**WHAT THE EXERCISE ASKS**
From the very first line of the records through the line that contains "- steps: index", repeat everything exactly except the pictures, and add nothing.
══ RECORDS PROVIDED
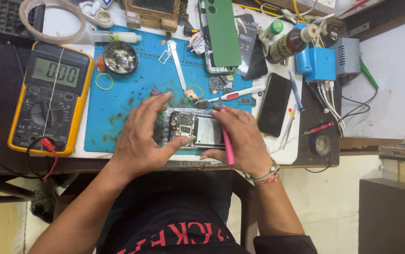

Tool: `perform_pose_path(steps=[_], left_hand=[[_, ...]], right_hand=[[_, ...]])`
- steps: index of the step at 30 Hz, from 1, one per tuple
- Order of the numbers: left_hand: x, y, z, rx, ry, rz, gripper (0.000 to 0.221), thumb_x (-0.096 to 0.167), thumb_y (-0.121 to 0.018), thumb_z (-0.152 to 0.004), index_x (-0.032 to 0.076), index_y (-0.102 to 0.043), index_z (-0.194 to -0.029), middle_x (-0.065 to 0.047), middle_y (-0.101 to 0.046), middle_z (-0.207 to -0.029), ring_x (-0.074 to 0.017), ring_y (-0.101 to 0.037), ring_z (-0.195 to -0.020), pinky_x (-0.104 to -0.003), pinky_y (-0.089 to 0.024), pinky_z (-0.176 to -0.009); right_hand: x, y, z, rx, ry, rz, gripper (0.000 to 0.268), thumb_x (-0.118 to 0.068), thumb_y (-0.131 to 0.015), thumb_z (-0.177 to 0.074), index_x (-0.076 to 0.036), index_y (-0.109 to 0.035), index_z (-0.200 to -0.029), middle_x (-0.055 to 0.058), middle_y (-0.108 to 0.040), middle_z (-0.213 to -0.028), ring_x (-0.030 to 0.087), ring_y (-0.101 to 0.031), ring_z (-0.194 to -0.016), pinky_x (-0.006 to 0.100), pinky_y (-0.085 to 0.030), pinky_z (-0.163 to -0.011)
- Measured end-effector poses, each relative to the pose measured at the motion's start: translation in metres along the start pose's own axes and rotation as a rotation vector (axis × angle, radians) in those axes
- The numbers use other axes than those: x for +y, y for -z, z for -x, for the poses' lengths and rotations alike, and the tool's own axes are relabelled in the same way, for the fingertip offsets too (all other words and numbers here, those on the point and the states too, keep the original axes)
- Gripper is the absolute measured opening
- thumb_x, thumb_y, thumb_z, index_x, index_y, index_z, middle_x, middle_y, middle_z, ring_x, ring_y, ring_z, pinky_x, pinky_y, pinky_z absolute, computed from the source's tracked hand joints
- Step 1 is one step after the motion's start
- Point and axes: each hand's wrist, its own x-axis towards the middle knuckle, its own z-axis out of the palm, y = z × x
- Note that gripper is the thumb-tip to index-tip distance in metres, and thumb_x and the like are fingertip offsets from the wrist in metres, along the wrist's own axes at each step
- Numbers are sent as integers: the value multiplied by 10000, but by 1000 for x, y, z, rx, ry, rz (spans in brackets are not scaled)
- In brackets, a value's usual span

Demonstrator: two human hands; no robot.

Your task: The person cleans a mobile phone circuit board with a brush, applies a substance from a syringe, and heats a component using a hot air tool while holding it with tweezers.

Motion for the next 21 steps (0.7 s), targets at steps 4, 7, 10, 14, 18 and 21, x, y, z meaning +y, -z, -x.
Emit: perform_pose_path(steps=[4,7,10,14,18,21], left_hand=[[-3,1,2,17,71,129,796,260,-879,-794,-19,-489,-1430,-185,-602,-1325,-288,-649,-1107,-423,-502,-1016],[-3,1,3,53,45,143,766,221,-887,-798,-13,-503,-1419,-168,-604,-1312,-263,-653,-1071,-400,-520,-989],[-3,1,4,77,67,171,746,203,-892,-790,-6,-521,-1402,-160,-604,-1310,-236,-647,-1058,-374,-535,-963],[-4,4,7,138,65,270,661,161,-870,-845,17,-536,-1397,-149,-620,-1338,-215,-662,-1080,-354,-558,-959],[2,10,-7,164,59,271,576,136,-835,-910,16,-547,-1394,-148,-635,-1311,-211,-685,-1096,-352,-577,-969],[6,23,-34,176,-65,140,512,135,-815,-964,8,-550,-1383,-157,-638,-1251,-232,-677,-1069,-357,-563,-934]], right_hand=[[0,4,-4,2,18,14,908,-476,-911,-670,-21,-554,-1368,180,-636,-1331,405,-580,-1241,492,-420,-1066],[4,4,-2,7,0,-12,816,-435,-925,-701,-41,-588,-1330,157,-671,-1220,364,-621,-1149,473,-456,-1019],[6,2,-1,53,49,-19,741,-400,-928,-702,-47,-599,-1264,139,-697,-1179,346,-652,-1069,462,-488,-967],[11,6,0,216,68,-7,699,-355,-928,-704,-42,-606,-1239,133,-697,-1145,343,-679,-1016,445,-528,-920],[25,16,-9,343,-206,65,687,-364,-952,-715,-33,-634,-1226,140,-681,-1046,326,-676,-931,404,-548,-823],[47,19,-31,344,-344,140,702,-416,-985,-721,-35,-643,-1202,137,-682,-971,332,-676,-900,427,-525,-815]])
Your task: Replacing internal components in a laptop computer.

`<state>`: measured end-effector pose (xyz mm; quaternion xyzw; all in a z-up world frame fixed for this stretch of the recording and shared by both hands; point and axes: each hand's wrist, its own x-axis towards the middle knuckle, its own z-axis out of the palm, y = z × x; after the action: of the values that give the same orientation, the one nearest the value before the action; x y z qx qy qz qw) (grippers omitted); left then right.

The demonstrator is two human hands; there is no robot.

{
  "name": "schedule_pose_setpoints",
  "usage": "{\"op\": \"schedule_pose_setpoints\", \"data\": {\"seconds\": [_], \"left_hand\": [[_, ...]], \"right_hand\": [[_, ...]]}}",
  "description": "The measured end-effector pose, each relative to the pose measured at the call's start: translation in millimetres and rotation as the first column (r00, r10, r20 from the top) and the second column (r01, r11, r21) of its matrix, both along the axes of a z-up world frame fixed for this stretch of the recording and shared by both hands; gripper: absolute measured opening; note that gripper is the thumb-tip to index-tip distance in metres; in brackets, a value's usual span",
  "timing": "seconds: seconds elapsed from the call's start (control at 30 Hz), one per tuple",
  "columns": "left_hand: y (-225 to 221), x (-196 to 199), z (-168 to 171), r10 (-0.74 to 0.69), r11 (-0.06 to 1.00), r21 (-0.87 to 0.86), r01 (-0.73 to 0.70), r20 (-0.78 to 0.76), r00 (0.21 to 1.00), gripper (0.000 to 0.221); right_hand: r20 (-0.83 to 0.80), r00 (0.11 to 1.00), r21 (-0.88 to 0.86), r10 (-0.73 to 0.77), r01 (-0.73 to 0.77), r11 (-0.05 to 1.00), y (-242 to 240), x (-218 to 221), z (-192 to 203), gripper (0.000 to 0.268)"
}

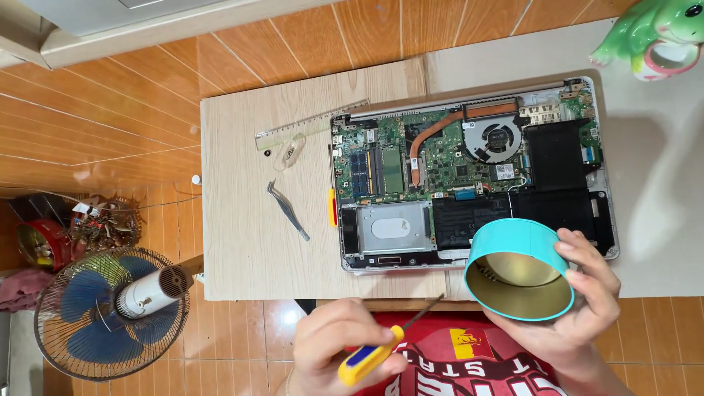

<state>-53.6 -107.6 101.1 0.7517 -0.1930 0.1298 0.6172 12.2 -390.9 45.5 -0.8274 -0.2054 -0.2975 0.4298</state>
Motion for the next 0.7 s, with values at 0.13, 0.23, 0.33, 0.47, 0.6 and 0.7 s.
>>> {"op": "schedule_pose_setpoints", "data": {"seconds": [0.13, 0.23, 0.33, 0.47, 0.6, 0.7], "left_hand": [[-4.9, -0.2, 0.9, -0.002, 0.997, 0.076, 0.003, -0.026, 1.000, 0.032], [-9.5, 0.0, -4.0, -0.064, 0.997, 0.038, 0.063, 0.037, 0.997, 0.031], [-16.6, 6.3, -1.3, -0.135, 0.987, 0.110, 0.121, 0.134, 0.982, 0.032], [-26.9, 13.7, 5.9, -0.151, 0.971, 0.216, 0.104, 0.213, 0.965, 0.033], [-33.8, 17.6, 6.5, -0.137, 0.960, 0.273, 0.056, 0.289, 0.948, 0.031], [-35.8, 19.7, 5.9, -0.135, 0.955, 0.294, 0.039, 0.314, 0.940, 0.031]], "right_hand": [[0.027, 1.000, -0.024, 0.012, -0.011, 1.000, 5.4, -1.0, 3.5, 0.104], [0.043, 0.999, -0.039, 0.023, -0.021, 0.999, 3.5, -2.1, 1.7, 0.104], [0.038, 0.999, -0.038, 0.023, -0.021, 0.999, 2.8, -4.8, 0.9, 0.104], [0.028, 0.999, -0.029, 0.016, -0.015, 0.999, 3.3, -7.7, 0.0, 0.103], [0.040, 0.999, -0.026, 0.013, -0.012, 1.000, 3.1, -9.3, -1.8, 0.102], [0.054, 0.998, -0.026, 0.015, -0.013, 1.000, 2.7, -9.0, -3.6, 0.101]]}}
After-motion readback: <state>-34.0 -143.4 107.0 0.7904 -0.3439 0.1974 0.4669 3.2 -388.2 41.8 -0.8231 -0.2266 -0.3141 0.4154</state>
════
**FINISHED EXERCISE**
Tool: `perform_pose_path(steps=[_], left_hand=[[_, ...]], right_hand=[[_, ...]])`
- steps: index of the step at 30 Hz, from 1, one per tuple

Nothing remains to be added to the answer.